[Available data Boundary: Start]

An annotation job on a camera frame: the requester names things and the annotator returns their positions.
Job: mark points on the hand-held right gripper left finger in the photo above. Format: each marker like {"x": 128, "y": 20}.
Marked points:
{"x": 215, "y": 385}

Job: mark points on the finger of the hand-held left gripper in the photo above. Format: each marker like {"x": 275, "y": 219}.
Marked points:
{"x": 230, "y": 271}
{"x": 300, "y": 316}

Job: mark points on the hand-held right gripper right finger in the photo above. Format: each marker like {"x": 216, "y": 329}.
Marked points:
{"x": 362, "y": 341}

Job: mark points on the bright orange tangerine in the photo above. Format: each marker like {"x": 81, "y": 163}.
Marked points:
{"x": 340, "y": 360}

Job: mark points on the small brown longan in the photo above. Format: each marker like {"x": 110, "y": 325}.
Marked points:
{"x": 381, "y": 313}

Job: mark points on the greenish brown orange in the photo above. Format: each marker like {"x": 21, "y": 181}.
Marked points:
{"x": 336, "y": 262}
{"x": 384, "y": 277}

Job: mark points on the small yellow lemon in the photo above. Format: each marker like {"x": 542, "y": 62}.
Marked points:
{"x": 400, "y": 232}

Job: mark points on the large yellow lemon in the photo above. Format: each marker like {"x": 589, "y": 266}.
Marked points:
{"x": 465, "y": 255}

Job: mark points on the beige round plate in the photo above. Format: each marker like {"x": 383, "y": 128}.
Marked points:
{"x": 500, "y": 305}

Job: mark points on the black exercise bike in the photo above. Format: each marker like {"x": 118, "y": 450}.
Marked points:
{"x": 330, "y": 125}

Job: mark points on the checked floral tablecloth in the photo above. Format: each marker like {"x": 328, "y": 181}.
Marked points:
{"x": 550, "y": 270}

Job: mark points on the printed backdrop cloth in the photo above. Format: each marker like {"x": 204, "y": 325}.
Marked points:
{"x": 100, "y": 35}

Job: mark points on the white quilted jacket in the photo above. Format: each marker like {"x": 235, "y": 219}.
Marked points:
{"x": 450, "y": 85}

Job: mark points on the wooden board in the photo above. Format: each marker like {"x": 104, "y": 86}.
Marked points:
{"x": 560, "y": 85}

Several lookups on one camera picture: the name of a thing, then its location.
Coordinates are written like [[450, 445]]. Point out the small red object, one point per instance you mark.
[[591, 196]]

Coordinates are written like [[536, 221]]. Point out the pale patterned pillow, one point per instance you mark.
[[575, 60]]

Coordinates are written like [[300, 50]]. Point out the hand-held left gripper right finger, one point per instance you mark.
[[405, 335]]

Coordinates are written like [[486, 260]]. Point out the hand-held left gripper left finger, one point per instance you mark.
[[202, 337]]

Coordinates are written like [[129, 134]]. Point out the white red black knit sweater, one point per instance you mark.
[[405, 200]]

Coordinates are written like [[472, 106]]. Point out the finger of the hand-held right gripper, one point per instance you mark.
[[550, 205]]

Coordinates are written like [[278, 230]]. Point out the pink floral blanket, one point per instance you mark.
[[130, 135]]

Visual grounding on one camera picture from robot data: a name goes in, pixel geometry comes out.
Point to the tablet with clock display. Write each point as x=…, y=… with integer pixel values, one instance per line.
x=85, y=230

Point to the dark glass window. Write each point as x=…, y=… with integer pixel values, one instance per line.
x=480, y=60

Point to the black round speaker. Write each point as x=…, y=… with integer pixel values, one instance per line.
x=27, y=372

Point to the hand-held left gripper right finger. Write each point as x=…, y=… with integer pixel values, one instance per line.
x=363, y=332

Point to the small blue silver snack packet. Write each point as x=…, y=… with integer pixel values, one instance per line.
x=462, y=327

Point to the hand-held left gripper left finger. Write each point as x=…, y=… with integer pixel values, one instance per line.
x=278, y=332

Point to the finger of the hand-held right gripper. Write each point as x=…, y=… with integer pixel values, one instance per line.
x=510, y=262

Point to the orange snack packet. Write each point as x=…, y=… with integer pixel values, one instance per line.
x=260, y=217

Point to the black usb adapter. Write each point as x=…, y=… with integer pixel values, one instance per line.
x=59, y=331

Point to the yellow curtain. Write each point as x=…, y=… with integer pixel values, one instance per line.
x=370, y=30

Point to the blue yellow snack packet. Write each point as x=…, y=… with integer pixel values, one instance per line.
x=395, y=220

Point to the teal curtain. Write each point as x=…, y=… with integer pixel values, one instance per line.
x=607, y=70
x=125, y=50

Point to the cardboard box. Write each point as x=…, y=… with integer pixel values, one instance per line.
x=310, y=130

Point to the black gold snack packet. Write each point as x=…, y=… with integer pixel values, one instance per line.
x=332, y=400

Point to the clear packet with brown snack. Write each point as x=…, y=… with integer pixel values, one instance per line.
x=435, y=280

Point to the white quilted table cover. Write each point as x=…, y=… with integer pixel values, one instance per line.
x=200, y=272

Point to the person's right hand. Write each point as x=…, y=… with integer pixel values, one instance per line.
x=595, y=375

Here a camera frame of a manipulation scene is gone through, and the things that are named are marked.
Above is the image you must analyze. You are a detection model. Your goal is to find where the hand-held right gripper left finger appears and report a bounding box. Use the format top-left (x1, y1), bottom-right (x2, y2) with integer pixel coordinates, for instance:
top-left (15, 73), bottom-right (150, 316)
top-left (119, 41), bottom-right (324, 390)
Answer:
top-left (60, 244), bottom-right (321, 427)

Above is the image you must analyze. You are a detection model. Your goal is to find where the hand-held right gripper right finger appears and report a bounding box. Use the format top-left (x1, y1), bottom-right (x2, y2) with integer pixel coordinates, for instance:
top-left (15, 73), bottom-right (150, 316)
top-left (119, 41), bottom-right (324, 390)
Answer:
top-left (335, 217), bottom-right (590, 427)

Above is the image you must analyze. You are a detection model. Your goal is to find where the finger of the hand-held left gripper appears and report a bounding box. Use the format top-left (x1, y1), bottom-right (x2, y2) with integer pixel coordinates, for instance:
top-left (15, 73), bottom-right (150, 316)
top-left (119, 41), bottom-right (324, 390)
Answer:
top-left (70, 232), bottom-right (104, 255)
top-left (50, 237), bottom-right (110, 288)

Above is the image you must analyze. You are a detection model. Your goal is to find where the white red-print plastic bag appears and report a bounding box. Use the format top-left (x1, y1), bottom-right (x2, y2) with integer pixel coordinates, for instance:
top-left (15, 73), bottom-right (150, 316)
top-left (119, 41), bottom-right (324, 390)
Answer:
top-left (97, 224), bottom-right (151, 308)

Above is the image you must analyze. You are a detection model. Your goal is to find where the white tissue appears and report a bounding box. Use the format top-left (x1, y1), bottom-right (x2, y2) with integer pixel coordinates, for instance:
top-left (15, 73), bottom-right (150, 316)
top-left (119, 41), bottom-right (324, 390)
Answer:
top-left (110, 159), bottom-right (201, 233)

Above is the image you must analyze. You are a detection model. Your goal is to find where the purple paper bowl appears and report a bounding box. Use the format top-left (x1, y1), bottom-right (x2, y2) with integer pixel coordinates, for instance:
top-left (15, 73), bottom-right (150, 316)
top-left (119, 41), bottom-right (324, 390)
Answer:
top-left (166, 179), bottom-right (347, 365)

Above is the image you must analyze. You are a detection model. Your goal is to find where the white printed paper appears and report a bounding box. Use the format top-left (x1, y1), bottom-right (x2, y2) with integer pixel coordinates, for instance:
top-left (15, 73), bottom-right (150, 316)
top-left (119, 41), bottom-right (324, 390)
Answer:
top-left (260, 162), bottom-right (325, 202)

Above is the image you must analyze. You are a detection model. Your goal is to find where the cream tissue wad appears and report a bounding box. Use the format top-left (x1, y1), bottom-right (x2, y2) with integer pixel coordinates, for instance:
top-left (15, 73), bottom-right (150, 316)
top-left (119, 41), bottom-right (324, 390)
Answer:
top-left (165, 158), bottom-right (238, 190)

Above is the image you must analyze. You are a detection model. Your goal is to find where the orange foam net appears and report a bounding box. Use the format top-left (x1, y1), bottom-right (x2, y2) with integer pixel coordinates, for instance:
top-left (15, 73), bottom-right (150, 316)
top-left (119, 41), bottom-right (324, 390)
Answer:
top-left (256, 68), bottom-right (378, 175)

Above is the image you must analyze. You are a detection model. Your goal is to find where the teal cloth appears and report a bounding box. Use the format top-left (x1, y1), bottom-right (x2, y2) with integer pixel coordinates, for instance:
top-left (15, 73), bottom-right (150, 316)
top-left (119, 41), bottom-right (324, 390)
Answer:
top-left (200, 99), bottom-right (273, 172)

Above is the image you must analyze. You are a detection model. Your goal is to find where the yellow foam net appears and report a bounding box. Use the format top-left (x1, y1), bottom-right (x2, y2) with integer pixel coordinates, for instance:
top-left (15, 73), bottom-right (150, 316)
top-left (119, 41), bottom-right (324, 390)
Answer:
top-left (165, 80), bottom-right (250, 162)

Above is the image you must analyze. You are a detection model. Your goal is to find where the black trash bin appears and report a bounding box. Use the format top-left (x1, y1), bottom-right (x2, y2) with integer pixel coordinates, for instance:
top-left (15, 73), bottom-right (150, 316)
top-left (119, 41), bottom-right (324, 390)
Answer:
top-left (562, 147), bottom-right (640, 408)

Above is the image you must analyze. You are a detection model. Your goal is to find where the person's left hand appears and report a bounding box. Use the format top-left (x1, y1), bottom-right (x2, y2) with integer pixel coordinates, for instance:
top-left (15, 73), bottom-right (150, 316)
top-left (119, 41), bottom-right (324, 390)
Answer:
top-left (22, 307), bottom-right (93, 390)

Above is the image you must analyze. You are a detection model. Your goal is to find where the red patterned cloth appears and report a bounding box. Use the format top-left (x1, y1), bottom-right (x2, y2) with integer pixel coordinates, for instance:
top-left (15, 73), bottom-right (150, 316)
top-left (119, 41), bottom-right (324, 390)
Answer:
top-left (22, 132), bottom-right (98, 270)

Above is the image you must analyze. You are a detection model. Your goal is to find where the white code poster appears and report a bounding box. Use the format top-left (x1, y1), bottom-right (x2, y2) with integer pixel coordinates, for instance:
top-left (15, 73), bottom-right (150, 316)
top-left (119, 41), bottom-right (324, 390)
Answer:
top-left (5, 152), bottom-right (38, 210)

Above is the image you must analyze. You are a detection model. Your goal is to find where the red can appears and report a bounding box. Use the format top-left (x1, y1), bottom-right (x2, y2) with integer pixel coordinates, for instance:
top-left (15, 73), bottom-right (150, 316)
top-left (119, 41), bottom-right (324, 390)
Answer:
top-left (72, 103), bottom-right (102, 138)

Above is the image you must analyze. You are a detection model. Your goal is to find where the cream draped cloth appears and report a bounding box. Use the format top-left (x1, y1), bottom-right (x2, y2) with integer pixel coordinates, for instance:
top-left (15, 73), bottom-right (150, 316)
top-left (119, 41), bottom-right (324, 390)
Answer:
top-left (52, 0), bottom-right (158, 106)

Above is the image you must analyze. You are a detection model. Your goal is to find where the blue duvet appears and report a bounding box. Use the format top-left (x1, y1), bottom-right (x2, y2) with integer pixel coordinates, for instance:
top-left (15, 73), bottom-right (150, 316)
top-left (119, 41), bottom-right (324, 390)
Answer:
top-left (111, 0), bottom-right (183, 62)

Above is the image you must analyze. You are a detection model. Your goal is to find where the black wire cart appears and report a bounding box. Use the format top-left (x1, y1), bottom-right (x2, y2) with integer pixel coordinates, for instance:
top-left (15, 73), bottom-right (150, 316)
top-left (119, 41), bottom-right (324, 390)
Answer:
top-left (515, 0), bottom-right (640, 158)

[Available data Boundary: End]

To do: Check each line of the listing above. Copy the ones with the word "frame".

Expected output:
An annotation job on a camera frame: the requester names things and the annotator returns their positions.
Here a camera frame of a manipulation scene is gone through, and the things that are named are marked.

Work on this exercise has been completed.